Collected data
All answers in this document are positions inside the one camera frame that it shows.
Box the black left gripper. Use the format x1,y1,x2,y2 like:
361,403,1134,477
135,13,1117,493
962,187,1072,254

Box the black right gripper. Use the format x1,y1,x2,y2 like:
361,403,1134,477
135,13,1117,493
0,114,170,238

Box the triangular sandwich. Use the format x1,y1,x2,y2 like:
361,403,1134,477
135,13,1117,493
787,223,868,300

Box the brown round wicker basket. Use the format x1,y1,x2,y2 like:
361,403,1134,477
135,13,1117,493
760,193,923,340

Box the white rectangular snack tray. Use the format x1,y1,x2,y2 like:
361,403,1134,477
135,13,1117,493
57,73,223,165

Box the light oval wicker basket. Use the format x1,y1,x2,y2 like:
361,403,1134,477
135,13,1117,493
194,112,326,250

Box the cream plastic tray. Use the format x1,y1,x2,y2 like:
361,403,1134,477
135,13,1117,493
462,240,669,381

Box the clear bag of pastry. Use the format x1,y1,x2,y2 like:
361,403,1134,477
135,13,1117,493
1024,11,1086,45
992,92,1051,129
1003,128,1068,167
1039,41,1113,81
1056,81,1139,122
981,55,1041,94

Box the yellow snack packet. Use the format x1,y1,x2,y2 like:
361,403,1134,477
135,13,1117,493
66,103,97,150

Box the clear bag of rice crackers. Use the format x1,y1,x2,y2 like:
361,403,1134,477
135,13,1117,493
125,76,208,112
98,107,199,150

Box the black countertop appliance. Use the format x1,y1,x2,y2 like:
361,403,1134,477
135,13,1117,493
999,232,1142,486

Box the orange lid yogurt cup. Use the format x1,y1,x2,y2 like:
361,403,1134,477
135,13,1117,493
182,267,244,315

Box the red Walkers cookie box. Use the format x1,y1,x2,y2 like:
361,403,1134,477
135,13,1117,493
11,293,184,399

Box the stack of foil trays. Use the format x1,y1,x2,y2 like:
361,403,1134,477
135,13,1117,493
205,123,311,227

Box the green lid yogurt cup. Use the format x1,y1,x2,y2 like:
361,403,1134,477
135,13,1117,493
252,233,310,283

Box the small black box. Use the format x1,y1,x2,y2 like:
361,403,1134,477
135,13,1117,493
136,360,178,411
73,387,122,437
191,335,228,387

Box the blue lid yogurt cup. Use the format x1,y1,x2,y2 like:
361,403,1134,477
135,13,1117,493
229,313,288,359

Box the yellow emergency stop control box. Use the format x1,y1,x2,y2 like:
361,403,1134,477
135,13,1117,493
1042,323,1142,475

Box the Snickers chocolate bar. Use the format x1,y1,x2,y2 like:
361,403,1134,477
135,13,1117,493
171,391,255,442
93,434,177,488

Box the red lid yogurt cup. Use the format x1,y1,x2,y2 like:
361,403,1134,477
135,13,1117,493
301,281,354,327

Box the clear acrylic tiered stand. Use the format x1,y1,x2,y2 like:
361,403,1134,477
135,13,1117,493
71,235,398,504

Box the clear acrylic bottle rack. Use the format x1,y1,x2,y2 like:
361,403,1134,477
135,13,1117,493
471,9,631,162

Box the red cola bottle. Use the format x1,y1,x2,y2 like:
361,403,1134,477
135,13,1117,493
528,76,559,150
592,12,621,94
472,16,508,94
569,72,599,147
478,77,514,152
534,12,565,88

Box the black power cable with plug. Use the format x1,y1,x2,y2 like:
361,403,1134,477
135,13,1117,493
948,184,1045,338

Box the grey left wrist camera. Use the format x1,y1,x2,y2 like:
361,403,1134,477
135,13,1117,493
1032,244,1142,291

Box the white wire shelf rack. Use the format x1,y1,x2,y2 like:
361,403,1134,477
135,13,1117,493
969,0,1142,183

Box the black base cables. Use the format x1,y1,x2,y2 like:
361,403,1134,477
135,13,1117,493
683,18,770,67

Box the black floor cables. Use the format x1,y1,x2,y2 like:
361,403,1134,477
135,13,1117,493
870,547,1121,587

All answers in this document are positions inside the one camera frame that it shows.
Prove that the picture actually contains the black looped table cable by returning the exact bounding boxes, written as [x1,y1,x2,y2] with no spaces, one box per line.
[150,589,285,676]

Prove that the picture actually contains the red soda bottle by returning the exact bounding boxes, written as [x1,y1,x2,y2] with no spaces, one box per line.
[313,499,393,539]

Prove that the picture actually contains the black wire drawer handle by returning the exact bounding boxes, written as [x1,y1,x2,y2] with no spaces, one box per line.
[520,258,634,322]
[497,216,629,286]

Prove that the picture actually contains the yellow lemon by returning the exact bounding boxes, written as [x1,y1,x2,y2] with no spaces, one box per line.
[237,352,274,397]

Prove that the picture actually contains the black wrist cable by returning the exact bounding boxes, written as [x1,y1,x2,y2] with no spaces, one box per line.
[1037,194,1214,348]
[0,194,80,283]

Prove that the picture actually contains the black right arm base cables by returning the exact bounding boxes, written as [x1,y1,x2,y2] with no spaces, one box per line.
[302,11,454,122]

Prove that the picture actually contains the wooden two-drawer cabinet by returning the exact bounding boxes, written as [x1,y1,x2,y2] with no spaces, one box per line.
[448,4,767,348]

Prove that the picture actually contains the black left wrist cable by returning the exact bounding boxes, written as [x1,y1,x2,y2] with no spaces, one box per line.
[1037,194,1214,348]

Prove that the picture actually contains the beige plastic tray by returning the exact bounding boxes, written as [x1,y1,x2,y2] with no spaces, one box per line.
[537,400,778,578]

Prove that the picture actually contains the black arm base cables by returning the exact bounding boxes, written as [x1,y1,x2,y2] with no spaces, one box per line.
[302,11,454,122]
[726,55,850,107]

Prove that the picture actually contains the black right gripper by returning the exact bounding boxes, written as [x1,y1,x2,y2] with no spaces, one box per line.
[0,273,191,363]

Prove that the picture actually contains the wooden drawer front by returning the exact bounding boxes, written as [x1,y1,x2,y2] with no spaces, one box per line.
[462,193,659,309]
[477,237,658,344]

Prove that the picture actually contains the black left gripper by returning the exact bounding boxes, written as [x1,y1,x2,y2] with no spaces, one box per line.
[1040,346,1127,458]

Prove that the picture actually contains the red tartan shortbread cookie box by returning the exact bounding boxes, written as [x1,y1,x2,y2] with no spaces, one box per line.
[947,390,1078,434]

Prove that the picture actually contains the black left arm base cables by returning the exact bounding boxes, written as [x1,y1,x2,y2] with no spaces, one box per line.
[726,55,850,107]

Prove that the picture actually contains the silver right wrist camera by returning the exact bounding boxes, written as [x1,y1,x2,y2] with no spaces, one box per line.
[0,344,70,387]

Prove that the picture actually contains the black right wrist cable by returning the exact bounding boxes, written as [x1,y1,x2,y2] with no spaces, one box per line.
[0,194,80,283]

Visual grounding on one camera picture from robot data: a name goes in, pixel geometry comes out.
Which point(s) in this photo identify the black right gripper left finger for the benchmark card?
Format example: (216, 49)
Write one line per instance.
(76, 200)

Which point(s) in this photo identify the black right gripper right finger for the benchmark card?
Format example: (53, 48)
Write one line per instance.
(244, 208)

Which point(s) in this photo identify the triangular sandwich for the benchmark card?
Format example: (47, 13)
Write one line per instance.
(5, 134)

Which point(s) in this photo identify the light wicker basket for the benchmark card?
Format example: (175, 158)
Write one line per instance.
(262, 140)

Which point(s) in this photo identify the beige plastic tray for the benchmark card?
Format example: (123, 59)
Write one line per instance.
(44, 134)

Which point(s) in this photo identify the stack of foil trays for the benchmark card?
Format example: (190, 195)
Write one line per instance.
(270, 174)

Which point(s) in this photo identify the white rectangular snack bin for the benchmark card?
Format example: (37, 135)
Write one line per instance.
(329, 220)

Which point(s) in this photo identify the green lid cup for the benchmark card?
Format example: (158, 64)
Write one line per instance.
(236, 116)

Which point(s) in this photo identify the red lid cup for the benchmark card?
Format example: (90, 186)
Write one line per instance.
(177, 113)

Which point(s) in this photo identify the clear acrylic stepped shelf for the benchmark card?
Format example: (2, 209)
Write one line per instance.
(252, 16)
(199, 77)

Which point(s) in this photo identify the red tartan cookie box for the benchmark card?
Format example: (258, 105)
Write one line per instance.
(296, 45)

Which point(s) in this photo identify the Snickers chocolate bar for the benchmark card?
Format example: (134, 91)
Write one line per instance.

What you have to do: Your answer must be a single number: the count of lines in the records that include "rectangular".

The answer: 2